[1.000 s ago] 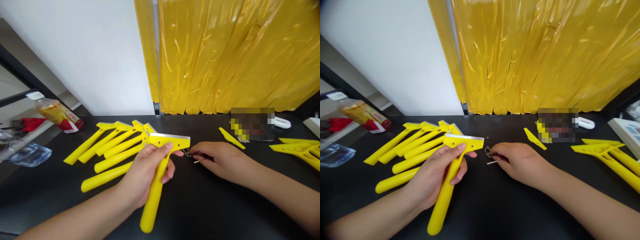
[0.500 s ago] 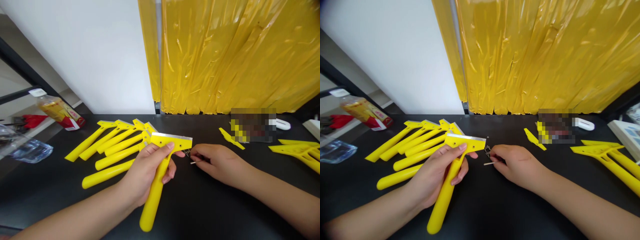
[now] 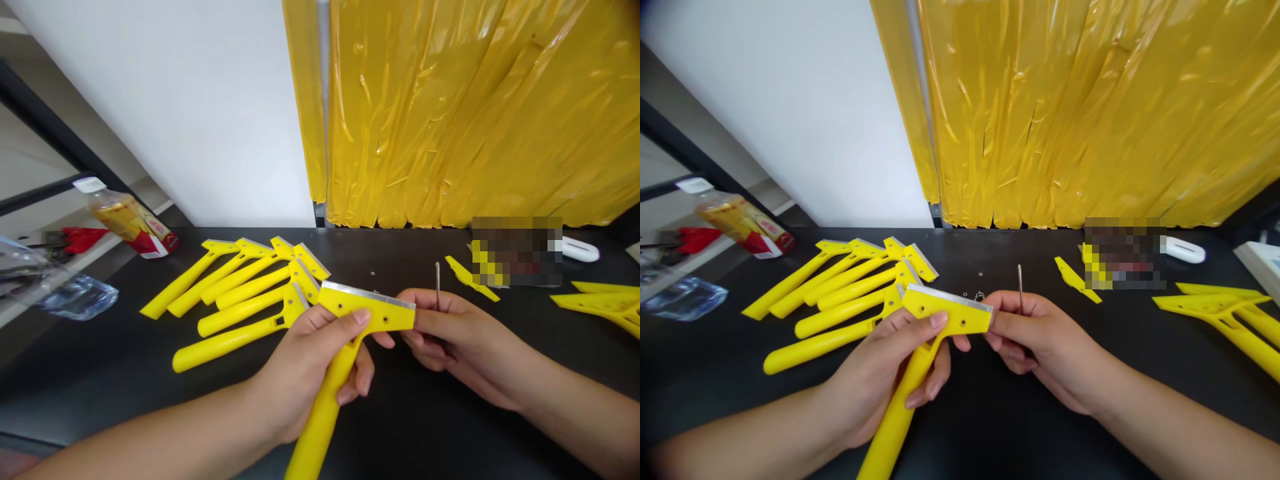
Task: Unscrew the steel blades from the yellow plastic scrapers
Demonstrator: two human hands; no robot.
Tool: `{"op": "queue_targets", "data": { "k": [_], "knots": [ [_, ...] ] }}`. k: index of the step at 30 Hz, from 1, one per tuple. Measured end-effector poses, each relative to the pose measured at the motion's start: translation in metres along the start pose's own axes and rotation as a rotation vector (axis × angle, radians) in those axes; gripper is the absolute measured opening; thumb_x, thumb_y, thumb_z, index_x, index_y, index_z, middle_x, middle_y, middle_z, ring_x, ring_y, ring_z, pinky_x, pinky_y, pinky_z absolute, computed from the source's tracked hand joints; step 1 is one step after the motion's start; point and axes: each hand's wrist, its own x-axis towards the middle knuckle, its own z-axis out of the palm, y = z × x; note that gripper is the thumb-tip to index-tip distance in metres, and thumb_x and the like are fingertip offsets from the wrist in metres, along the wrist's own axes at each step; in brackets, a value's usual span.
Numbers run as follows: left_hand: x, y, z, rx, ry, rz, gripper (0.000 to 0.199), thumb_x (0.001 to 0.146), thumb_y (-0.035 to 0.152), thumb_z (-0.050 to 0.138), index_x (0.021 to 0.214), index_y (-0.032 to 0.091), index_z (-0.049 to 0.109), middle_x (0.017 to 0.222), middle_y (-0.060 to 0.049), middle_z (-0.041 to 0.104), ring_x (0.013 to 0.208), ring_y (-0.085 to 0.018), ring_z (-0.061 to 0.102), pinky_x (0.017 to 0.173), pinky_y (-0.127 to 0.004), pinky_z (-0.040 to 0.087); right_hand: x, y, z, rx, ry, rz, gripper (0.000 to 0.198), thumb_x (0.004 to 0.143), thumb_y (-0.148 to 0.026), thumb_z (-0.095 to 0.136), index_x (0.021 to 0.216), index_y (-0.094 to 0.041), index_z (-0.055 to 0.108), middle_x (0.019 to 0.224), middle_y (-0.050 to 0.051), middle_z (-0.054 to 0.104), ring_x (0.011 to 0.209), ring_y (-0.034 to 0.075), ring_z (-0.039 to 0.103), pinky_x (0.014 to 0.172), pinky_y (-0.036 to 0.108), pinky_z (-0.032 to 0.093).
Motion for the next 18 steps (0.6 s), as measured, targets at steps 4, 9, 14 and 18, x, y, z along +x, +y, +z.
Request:
{"op": "queue_targets", "data": {
  "k": [4,9,14,18],
  "knots": [
    [0.0022,0.0007,-0.0018,-0.013,-0.003,0.014,0.035,0.108,0.041,0.06,0.093,0.014,0.076,0.054,-0.002,0.064,0.037,-0.006,0.041,0.042,-0.018,0.03,-0.0004,-0.0025,-0.0049,-0.01,-0.022,-0.072,0.036,0.099,-0.052,0.073,0.088,-0.018,0.074,0.071,-0.001,0.059,0.054,0.007,0.036,0.049,0.027,0.019],
    [0.0023,0.0002,-0.0044,0.009,0.005,-0.006,0.036,0.107,0.043,0.062,0.086,0.016,0.07,0.052,-0.002,0.063,0.037,-0.006,0.042,0.042,-0.017,0.03,-0.0048,-0.0056,-0.006,-0.13,-0.022,-0.133,0.044,0.097,-0.061,0.073,0.092,-0.017,0.077,0.07,0.001,0.06,0.056,0.007,0.036,0.05,0.026,0.019],
    [0.0013,-0.0008,-0.005,0.035,0.005,-0.027,0.038,0.106,0.046,0.063,0.084,0.016,0.07,0.051,-0.003,0.062,0.037,-0.006,0.042,0.04,-0.016,0.029,-0.006,-0.0058,-0.0061,-0.145,0.021,-0.113,0.037,0.093,-0.056,0.081,0.094,-0.019,0.078,0.071,0.002,0.064,0.058,0.008,0.037,0.051,0.026,0.019],
    [0.0024,-0.0009,-0.0063,0.052,0.02,-0.025,0.04,0.106,0.047,0.063,0.084,0.015,0.072,0.051,-0.003,0.061,0.038,-0.006,0.044,0.04,-0.016,0.03,-0.0043,-0.0058,-0.0055,-0.148,0.034,-0.101,0.039,0.092,-0.057,0.082,0.093,-0.018,0.077,0.07,0.001,0.063,0.057,0.007,0.037,0.051,0.026,0.019]
  ]
}}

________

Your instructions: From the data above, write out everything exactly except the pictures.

Completed exercise:
[1.000 s ago] 
[0.500 s ago] 
[now] 
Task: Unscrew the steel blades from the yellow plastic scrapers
Demonstrator: two human hands; no robot.
Tool: `{"op": "queue_targets", "data": { "k": [_], "knots": [ [_, ...] ] }}`. k: index of the step at 30 Hz, from 1, one per tuple. Measured end-effector poses, each relative to the pose measured at the motion's start: translation in metres along the start pose's own axes and rotation as a rotation vector (axis × angle, radians) in those axes; gripper is the absolute measured opening; thumb_x, thumb_y, thumb_z, index_x, index_y, index_z, middle_x, middle_y, middle_z, ring_x, ring_y, ring_z, pinky_x, pinky_y, pinky_z absolute, computed from the source's tracked hand joints; step 1 is one step after the motion's start; point and axes: each hand's wrist, its own x-axis towards the middle knuckle, its own z-axis out of the palm, y = z × x; note that gripper is the thumb-tip to index-tip distance in metres, and thumb_x and the like are fingertip offsets from the wrist in metres, along the wrist's own axes at each step; in brackets, a value's usual span.
Numbers run as follows: left_hand: x, y, z, rx, ry, rz, gripper (0.000 to 0.199), thumb_x (0.001 to 0.146), thumb_y (-0.035 to 0.152), thumb_z (-0.050 to 0.138), index_x (0.021 to 0.214), index_y (-0.032 to 0.091), index_z (-0.049 to 0.109), middle_x (0.017 to 0.222), middle_y (-0.060 to 0.049), middle_z (-0.041 to 0.104), ring_x (0.013 to 0.208), ring_y (-0.085 to 0.018), ring_z (-0.061 to 0.102), pinky_x (0.017 to 0.173), pinky_y (-0.127 to 0.004), pinky_z (-0.040 to 0.087); right_hand: x, y, z, rx, ry, rz, gripper (0.000 to 0.198), thumb_x (0.004 to 0.143), thumb_y (-0.148 to 0.026), thumb_z (-0.095 to 0.136), index_x (0.021 to 0.216), index_y (-0.094 to 0.041), index_z (-0.055 to 0.108), middle_x (0.019 to 0.224), middle_y (-0.050 to 0.051), middle_z (-0.054 to 0.104), ring_x (0.011 to 0.209), ring_y (-0.034 to 0.075), ring_z (-0.039 to 0.103), pinky_x (0.014 to 0.172), pinky_y (-0.036 to 0.108), pinky_z (-0.032 to 0.093).
Motion for the next 18 steps (0.6 s), as measured, targets at steps 4, 9, 14 and 18, x, y, z along +x, +y, +z.
Request:
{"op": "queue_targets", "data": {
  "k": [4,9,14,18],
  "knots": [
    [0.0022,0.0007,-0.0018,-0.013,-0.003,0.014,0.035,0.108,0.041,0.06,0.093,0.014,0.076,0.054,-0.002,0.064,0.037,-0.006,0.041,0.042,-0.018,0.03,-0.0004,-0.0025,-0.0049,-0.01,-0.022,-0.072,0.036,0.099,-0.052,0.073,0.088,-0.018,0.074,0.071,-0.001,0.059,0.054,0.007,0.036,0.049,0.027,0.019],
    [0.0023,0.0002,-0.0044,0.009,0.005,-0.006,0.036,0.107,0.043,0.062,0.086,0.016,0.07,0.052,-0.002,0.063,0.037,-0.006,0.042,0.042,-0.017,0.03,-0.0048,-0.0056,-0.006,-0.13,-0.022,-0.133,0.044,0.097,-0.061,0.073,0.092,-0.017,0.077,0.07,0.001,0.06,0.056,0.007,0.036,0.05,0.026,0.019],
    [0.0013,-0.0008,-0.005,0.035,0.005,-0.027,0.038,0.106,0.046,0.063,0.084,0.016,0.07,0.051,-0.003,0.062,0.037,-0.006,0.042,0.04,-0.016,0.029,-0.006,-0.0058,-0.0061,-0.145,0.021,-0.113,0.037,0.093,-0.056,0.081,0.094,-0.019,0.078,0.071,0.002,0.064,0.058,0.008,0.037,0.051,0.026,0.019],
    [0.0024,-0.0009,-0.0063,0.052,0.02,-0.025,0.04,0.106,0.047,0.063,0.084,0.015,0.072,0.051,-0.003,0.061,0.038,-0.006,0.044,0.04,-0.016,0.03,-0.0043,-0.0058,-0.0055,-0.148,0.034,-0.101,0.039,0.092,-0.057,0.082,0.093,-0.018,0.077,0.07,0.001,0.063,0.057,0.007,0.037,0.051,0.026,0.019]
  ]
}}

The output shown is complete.